ASSIGNED TASK: Within the listing below, please copy exactly the lines between the line holding "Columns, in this" and the line holding "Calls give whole", inclusive.

STORED DATA:
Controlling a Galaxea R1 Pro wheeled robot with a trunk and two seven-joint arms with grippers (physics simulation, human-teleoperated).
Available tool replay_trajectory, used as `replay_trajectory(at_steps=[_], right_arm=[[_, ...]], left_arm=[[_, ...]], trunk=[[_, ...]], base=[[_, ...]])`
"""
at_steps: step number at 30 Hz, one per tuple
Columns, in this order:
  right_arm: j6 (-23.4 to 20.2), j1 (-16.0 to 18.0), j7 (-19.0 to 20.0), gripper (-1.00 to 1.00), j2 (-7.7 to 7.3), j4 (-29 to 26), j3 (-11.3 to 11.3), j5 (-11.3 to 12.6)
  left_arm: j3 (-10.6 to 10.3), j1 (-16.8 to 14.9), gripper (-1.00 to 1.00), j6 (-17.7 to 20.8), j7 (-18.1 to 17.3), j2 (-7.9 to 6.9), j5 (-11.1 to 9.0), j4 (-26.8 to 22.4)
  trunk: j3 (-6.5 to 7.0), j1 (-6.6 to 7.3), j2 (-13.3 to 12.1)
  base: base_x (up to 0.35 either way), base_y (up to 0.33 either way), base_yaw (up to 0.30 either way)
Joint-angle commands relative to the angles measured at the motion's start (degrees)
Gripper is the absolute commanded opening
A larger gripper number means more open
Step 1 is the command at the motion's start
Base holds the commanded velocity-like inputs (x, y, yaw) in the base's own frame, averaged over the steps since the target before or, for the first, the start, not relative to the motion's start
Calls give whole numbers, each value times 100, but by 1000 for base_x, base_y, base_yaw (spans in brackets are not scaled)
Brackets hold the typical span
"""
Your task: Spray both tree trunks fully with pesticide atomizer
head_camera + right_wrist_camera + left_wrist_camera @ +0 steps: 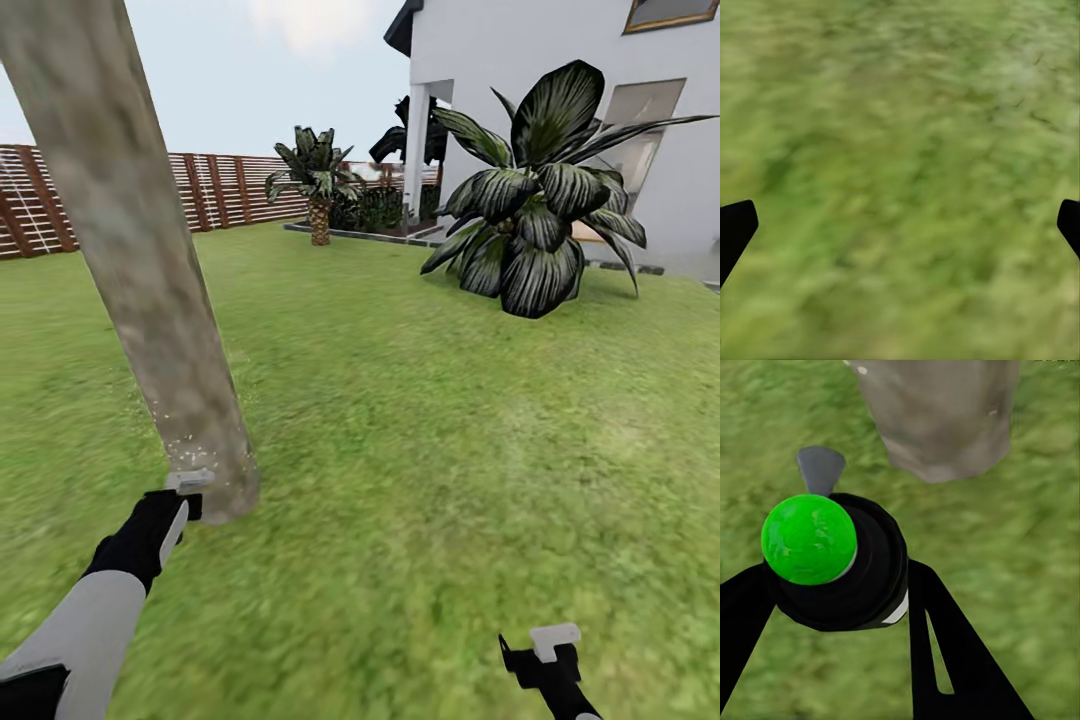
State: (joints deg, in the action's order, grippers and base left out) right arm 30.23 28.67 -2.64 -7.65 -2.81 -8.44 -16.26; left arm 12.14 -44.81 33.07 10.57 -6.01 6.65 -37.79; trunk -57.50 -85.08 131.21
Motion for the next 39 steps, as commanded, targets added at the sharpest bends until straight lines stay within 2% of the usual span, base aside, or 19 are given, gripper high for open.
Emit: replay_trajectory(at_steps=[1, 2, 3, 5, 7, 9, 10, 11, 12, 14, 15, 16, 18, 21, 25, 27, 31, 33, 39], right_arm=[[0, -1, 0, 100, 0, 3, 0, 0], [0, -1, 0, 100, 0, 6, 0, 0], [0, 0, 0, 100, 0, 3, 0, 0], [0, 0, -1, 100, -4, 1, 0, 0], [0, 3, 0, 100, -15, 0, 0, 0], [0, 2, 0, 100, -13, 5, 0, 0], [0, 1, 0, 100, -11, 7, 0, 0], [0, 0, 0, 100, -9, 9, 0, 0], [0, 1, 0, 100, -9, 4, 0, 0], [0, 1, 0, 100, -9, 1, 0, 0], [0, 0, 0, 100, -9, 1, 0, 0], [0, -1, 0, 100, -9, 0, 0, 0], [0, -2, 0, 100, -6, 0, 0, 0], [0, -1, 0, 100, -2, 0, 0, 0], [0, 0, 0, 100, -4, 0, 0, 0], [0, 0, 0, 100, -2, 0, 0, 0], [0, 2, 0, 100, -12, 0, 0, 0], [0, 1, 0, 100, -17, 0, 0, 0], [0, 0, 0, 100, -18, 0, 0, 0]], left_arm=[[-33, -27, -100, 15, -44, 24, -7, 0], [-118, -47, -100, 70, -58, 51, -15, -6], [-244, -232, -100, 291, -70, 78, -26, -42], [-287, -410, -100, 515, -84, 42, -18, -69], [-308, -519, -100, 633, -95, -166, -14, -85], [-320, -511, -100, 641, -98, -257, -17, -84], [-377, -520, -100, 649, -99, -246, -22, -90], [-684, -564, -100, 656, -126, 54, -32, -96], [-705, -615, -100, 660, -133, 63, -41, -92], [-695, -686, -100, 667, -141, 4, -43, -89], [-691, -699, -100, 671, -142, -96, -48, -89], [-679, -705, -100, 673, -224, -396, -55, -87], [-674, -675, -100, 674, -544, -541, -41, -82], [-678, -668, -100, 673, -706, -566, 4, -85], [-672, -715, -100, 674, -718, -595, 17, -90], [-680, -804, -100, 862, -717, -597, 13, -269], [-730, -778, -100, 1408, -716, -540, 2, -1006], [-730, -781, -100, 1614, -716, -540, 4, -1098], [-730, -767, -100, 1684, -707, -525, 2, -1109]], trunk=[[0, 0, 0], [0, 0, 0], [0, 0, 0], [0, 0, 0], [0, 0, 0], [0, 0, 0], [0, 0, 0], [0, 0, 0], [0, 0, 0], [0, 0, 0], [0, 0, 0], [0, 0, 0], [0, 0, 0], [0, 0, 0], [0, 0, 0], [0, 0, 0], [0, 0, 0], [0, 0, 0], [0, 0, 0]], base=[[14, -10, 29], [7, -5, 15], [2, -2, 5], [1, -1, 2], [0, 0, 0], [0, 0, 0], [0, 0, 0], [0, 0, 0], [0, 0, 0], [0, 0, 0], [0, 0, 0], [0, 0, 0], [0, 0, 73], [0, 0, 227], [0, 0, 272], [0, 0, 275], [0, 0, 83], [100, -123, 5], [151, -218, 1]])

REPLY TO THE TASK:
Columns, in this order:
  right_arm: j6 (-23.4 to 20.2), j1 (-16.0 to 18.0), j7 (-19.0 to 20.0), gripper (-1.00 to 1.00), j2 (-7.7 to 7.3), j4 (-29 to 26), j3 (-11.3 to 11.3), j5 (-11.3 to 12.6)
  left_arm: j3 (-10.6 to 10.3), j1 (-16.8 to 14.9), gripper (-1.00 to 1.00), j6 (-17.7 to 20.8), j7 (-18.1 to 17.3), j2 (-7.9 to 6.9), j5 (-11.1 to 9.0), j4 (-26.8 to 22.4)
  trunk: j3 (-6.5 to 7.0), j1 (-6.6 to 7.3), j2 (-13.3 to 12.1)
  base: base_x (up to 0.35 either way), base_y (up to 0.33 either way), base_yaw (up to 0.30 either way)
Joint-angle commands relative to the angles measured at the motion's start (degrees)
Gripper is the absolute commanded opening
A larger gripper number means more open
Step 1 is the command at the motion's start
Base holds the commanded velocity-like inputs (x, y, yaw) in the base's own frame, averaged over the steps since the target before or, for the first, the start, not relative to the motion's start
Calls give whole numbers, each value times 100, but by 1000 for base_x, base_y, base_yaw (spans in brackets are not scaled)

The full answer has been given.